*WHAT IS NEEDED*.
How do the records below read from their first line through the line containing "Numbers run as"? Write those lines out exactly.

*SOURCE RECORDS*.
-------------------------
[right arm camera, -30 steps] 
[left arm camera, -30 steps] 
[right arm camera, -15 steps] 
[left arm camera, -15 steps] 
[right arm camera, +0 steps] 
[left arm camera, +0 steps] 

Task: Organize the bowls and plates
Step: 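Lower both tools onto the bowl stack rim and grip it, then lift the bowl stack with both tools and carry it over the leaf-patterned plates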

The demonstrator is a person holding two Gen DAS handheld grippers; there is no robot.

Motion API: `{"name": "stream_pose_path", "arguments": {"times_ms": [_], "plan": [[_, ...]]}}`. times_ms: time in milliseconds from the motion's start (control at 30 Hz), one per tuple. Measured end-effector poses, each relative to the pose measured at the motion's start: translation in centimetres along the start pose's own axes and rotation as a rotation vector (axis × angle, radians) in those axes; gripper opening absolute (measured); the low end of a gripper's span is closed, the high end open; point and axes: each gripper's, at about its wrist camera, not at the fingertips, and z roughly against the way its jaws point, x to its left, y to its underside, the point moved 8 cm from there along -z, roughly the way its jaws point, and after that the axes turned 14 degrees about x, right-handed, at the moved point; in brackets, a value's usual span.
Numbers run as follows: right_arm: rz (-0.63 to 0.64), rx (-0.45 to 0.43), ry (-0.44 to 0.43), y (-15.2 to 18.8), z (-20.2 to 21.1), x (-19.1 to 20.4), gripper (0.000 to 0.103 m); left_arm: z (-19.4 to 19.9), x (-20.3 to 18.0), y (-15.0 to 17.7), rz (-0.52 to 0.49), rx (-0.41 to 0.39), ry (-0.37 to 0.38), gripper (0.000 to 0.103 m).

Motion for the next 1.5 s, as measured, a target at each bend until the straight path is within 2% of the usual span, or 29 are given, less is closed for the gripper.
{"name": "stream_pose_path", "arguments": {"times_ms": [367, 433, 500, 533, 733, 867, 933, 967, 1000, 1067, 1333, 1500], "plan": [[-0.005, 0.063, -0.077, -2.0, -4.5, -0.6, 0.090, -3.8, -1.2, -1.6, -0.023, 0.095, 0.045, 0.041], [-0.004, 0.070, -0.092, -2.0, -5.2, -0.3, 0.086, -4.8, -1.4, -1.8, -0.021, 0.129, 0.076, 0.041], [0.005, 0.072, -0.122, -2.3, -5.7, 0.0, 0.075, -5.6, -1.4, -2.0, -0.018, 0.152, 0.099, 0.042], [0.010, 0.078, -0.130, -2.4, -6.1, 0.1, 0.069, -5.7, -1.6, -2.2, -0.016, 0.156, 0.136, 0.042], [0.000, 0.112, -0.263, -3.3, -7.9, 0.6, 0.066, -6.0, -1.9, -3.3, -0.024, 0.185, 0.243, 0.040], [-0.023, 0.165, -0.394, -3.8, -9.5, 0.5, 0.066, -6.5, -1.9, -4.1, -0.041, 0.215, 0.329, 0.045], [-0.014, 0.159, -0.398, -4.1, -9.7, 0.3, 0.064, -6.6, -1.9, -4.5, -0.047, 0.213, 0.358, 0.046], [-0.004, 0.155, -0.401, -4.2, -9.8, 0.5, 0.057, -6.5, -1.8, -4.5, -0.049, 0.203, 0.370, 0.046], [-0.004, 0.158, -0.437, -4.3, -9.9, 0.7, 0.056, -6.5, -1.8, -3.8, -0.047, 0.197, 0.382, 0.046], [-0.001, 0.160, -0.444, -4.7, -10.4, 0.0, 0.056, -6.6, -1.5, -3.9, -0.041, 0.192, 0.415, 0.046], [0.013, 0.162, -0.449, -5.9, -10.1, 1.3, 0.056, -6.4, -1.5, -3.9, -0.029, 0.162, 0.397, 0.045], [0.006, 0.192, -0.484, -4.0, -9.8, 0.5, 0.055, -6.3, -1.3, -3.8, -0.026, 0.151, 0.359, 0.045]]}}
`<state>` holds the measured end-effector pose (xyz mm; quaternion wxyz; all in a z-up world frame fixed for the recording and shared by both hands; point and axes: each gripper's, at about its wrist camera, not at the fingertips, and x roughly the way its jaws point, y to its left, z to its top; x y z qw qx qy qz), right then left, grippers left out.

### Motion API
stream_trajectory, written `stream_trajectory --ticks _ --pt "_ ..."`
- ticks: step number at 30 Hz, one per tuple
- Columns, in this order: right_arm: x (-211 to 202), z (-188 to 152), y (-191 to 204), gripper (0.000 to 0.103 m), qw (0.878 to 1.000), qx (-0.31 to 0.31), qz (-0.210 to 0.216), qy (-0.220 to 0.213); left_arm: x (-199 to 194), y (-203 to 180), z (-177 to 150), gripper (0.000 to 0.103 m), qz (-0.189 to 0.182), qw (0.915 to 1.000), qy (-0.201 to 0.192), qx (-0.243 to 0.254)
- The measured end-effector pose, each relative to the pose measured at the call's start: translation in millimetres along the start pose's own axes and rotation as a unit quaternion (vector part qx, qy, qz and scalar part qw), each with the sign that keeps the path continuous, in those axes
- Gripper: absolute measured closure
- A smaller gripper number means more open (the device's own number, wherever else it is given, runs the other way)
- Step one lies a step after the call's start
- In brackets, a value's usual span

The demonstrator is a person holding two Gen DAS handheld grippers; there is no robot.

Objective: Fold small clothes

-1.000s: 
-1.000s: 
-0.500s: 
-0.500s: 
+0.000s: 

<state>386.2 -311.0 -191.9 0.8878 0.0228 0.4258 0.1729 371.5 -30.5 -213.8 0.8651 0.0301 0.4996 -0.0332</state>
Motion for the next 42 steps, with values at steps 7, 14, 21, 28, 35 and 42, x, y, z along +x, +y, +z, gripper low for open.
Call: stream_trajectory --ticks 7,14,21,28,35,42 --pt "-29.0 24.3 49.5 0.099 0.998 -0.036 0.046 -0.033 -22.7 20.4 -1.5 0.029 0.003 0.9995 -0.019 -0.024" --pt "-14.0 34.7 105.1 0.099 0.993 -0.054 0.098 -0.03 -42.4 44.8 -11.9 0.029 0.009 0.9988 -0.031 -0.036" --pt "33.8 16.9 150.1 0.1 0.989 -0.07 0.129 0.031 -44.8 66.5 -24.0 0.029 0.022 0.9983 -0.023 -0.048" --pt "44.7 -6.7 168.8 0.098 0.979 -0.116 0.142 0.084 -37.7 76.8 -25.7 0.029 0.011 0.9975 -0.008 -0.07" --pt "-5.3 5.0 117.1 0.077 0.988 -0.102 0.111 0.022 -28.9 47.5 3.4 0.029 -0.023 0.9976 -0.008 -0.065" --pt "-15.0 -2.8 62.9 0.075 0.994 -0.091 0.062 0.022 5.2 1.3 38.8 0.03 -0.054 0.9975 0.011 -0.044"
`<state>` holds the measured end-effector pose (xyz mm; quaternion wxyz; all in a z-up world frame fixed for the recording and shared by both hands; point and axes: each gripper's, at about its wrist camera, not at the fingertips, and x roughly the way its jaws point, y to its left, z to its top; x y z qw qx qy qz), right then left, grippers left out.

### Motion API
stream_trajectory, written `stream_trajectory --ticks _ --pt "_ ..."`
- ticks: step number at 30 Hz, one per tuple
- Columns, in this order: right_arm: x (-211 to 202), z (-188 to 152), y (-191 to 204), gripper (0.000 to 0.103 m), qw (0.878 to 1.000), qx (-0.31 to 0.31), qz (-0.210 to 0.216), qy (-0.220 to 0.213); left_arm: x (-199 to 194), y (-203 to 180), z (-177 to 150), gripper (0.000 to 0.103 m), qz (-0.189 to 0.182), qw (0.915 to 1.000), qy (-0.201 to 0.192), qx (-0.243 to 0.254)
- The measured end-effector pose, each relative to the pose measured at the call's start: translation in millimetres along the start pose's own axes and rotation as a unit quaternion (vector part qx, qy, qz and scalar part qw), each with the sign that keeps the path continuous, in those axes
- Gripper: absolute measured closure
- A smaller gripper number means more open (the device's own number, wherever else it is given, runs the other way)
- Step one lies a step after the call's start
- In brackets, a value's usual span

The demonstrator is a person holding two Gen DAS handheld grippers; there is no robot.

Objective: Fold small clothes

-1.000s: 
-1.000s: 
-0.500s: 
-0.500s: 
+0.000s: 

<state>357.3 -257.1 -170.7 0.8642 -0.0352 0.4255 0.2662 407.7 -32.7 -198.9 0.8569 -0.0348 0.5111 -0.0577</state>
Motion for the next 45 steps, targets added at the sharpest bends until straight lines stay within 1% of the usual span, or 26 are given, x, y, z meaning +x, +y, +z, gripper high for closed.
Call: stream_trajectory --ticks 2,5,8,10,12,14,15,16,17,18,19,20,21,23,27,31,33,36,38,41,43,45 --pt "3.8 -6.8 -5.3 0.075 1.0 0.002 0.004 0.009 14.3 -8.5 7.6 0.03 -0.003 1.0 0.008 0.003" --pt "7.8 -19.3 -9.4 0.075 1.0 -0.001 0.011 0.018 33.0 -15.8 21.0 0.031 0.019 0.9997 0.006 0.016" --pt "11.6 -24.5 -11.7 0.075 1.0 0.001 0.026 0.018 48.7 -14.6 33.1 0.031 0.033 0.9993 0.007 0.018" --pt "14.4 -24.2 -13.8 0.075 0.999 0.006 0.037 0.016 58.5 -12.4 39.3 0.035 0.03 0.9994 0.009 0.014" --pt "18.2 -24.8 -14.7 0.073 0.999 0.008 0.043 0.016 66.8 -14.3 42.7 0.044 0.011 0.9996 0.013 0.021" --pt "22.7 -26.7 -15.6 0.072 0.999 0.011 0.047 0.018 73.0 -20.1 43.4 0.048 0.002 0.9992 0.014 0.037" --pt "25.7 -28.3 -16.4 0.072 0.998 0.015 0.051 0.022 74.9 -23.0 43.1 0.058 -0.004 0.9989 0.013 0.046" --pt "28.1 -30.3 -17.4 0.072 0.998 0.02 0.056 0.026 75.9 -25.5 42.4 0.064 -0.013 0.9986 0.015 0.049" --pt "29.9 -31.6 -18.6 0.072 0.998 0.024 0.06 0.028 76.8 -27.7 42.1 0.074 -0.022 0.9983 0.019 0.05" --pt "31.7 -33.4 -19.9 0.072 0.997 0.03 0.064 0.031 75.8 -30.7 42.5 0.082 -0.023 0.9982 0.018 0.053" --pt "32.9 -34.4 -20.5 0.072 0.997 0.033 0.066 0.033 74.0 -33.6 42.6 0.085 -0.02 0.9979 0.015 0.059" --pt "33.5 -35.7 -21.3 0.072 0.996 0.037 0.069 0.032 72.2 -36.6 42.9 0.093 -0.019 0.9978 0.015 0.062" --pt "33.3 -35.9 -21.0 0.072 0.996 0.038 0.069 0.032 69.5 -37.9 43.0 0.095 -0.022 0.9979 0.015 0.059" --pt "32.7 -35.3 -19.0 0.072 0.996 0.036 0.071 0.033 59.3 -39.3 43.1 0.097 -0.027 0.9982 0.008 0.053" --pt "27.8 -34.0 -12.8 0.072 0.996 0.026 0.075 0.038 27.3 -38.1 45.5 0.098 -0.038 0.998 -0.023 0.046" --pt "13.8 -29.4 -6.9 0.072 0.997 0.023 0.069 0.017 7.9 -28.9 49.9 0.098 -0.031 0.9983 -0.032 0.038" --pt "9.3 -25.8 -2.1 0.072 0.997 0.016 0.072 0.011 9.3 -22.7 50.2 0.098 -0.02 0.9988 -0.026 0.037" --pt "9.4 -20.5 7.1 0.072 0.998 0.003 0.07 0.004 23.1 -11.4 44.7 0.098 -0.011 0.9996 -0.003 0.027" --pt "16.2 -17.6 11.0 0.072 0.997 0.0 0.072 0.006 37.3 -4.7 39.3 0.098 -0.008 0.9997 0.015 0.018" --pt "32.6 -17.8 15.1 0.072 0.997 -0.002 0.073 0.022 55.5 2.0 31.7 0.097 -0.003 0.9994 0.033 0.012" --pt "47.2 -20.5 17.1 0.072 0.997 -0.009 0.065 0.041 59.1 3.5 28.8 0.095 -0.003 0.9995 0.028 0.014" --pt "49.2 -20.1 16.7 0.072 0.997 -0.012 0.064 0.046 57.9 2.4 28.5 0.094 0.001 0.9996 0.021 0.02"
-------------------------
*RESPONSE TO THIS EXERCISE*.
[right arm camera, -30 steps] 
[left arm camera, -30 steps] 
[right arm camera, -15 steps] 
[left arm camera, -15 steps] 
[right arm camera, +0 steps] 
[left arm camera, +0 steps] 

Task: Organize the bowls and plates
Step: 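Lower both tools onto the bowl stack rim and grip it, then lift the bowl stack with both tools and carry it over the leaf-patterned plates
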
The demonstrator is a person holding two Gen DAS handheld grippers; there is no robot.

Motion API: `{"name": "stream_pose_path", "arguments": {"times_ms": [_], "plan": [[_, ...]]}}`. times_ms: time in milliseconds from the motion's start (control at 30 Hz), one per tuple. Measured end-effector poses, each relative to the pose measured at the motion's start: translation in centimetres along the start pose's own axes and rotation as a rotation vector (axis × angle, radians) in those axes; gripper opening absolute (measured); the low end of a gripper's span is closed, the high end open; point and axes: each gripper's, at about its wrist camera, not at the fingertips, and z roughly against the way its jaws point, x to its left, y to its underside, the point moved 8 cm from there along -z, roughly the way its jaws point, and after that the axes turned 14 degrees about x, right-handed, at the moved point; in brackets, a value's usual span.
Numbers run as follows: right_arm: rz (-0.63 to 0.64), rx (-0.45 to 0.43), ry (-0.44 to 0.43), y (-15.2 to 18.8), z (-20.2 to 21.1), x (-19.1 to 20.4), gripper (0.000 to 0.103 m); left_arm: z (-19.4 to 19.9), x (-20.3 to 18.0), y (-15.0 to 17.7), rz (-0.52 to 0.49), rx (-0.41 to 0.39), ry (-0.37 to 0.38), gripper (0.000 to 0.103 m).

The exercise calls for nothing more than this answer.